▶ [Data excerpts]:
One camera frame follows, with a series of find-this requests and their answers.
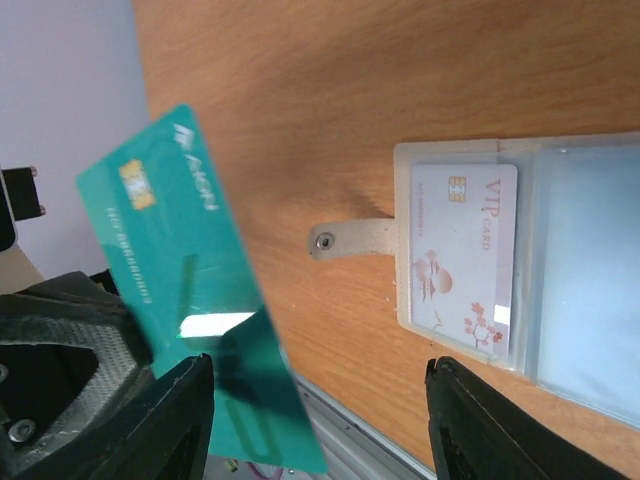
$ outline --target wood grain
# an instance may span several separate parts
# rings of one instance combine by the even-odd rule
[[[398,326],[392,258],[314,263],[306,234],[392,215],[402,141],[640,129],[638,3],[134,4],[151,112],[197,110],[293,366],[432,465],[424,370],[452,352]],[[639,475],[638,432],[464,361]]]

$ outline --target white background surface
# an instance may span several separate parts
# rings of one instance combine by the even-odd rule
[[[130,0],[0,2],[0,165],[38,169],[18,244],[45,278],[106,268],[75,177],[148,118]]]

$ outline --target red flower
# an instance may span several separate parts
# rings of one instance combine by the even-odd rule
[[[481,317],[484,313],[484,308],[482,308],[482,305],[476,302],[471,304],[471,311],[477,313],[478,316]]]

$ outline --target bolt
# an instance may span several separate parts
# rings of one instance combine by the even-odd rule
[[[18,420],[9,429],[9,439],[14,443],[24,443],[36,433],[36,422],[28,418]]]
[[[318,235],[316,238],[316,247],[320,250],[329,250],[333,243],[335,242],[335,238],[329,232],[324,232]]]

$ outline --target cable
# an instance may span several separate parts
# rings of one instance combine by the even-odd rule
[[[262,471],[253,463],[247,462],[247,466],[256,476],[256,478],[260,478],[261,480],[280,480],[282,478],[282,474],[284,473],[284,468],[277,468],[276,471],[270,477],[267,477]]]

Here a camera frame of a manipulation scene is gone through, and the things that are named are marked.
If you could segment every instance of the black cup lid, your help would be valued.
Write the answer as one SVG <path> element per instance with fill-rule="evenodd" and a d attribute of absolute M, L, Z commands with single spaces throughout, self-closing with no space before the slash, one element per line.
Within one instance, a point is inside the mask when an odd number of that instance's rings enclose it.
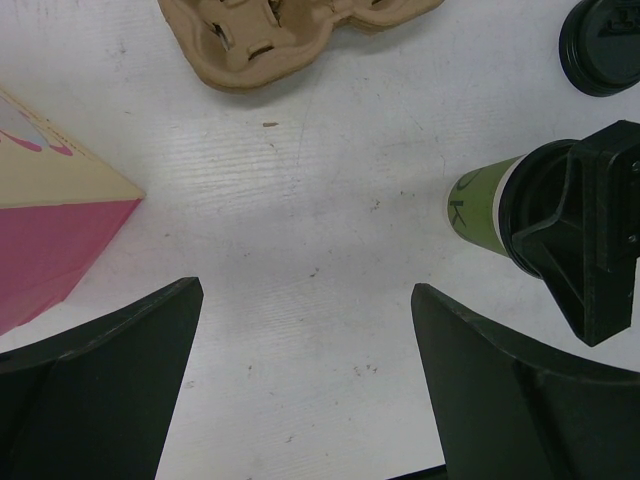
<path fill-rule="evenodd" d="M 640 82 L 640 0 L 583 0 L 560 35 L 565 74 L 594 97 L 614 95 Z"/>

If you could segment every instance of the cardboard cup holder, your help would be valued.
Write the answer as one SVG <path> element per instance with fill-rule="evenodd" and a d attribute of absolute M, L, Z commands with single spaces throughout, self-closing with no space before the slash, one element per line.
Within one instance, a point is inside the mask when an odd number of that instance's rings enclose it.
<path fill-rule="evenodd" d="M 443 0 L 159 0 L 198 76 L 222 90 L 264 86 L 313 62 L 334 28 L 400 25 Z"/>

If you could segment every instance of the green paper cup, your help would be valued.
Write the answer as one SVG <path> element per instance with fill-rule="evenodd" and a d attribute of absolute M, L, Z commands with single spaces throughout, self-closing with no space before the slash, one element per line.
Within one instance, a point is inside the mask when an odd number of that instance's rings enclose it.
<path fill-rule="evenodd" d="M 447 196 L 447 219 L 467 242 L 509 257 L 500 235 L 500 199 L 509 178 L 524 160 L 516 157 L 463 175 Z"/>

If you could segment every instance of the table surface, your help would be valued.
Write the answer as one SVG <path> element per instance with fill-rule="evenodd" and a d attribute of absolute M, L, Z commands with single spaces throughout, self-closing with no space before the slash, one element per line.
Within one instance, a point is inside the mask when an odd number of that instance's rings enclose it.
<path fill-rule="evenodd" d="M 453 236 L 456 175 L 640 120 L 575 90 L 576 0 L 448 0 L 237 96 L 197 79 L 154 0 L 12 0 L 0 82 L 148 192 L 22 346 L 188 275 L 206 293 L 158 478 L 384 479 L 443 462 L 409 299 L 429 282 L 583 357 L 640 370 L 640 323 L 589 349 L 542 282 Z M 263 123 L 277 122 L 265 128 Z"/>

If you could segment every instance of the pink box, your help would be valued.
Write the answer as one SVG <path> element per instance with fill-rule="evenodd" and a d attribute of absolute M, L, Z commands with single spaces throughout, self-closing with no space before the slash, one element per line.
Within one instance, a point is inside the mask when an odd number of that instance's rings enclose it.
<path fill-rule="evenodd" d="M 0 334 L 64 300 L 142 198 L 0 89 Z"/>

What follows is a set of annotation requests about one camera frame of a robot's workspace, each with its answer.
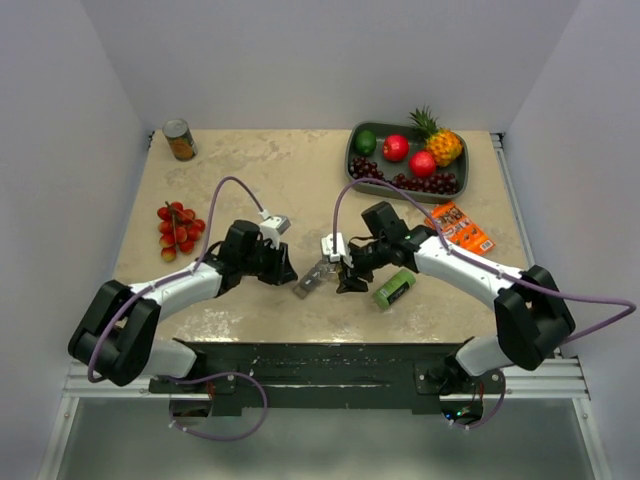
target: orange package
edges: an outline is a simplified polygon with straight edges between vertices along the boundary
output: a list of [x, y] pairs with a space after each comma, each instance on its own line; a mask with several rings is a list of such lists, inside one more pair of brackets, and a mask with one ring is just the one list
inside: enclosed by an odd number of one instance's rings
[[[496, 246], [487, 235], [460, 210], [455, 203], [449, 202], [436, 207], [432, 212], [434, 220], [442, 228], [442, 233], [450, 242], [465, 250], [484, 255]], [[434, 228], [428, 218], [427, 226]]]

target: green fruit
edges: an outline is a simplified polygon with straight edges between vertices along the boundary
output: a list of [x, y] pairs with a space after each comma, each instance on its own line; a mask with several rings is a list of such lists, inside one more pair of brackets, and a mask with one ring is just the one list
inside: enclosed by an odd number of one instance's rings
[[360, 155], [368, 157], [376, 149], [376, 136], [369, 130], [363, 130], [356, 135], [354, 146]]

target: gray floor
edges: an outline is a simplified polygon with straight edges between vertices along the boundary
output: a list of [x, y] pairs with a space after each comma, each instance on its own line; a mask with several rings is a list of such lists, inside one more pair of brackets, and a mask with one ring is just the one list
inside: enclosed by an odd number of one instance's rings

==

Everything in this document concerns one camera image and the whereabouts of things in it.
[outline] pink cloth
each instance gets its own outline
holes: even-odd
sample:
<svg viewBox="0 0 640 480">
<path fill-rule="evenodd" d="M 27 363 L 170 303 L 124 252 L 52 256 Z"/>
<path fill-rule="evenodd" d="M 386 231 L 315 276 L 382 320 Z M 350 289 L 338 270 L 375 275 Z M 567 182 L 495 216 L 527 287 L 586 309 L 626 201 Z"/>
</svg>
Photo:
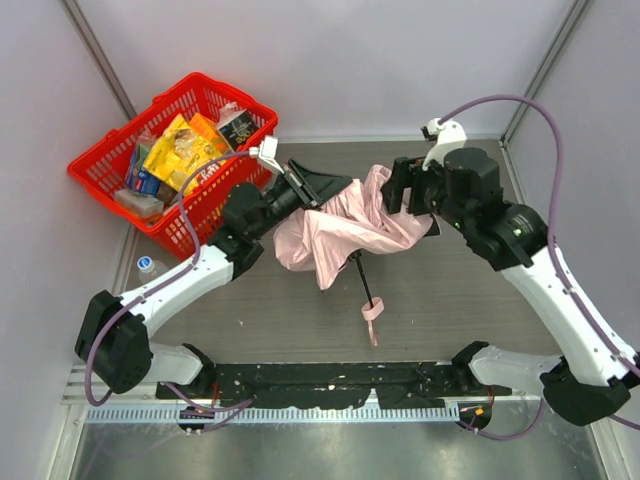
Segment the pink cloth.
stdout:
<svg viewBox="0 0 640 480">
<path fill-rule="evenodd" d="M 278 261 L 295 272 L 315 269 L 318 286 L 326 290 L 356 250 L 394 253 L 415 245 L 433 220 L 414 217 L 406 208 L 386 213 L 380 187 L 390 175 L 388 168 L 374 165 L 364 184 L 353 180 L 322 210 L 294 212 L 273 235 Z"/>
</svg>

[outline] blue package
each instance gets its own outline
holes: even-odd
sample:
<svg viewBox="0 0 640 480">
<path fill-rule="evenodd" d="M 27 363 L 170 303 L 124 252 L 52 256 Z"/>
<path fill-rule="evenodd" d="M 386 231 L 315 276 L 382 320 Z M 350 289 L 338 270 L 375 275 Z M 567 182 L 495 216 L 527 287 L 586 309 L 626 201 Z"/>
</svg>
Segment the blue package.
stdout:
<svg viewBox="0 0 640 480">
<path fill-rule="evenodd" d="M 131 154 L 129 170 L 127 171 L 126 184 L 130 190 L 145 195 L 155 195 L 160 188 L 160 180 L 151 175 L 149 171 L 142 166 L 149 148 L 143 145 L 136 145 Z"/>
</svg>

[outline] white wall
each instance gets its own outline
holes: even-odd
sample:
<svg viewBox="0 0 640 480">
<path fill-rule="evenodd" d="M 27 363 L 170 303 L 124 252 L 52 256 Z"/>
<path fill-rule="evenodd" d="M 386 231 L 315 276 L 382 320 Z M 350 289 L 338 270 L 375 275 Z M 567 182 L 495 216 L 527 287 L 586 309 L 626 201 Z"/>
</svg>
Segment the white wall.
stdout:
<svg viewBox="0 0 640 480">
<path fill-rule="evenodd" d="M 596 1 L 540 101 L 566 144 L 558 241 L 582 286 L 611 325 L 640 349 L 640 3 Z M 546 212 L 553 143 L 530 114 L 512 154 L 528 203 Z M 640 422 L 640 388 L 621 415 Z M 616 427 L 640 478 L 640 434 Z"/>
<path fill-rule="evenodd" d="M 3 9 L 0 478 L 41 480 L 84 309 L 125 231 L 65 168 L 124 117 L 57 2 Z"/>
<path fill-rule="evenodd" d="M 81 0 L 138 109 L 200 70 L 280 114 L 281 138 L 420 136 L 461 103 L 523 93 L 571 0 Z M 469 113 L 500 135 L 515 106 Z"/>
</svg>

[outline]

▶ [Instructions to follow]:
Where in the records does the word "frame" appear? Copy each line that holds it.

▶ [Exercise response]:
One camera frame follows, with a series of find-this requests and their answers.
Here a camera frame of a manipulation scene is gone through, and the things that are named are marked.
What follows is a set of annotation requests about one camera frame of a robot's workspace, each with its answer.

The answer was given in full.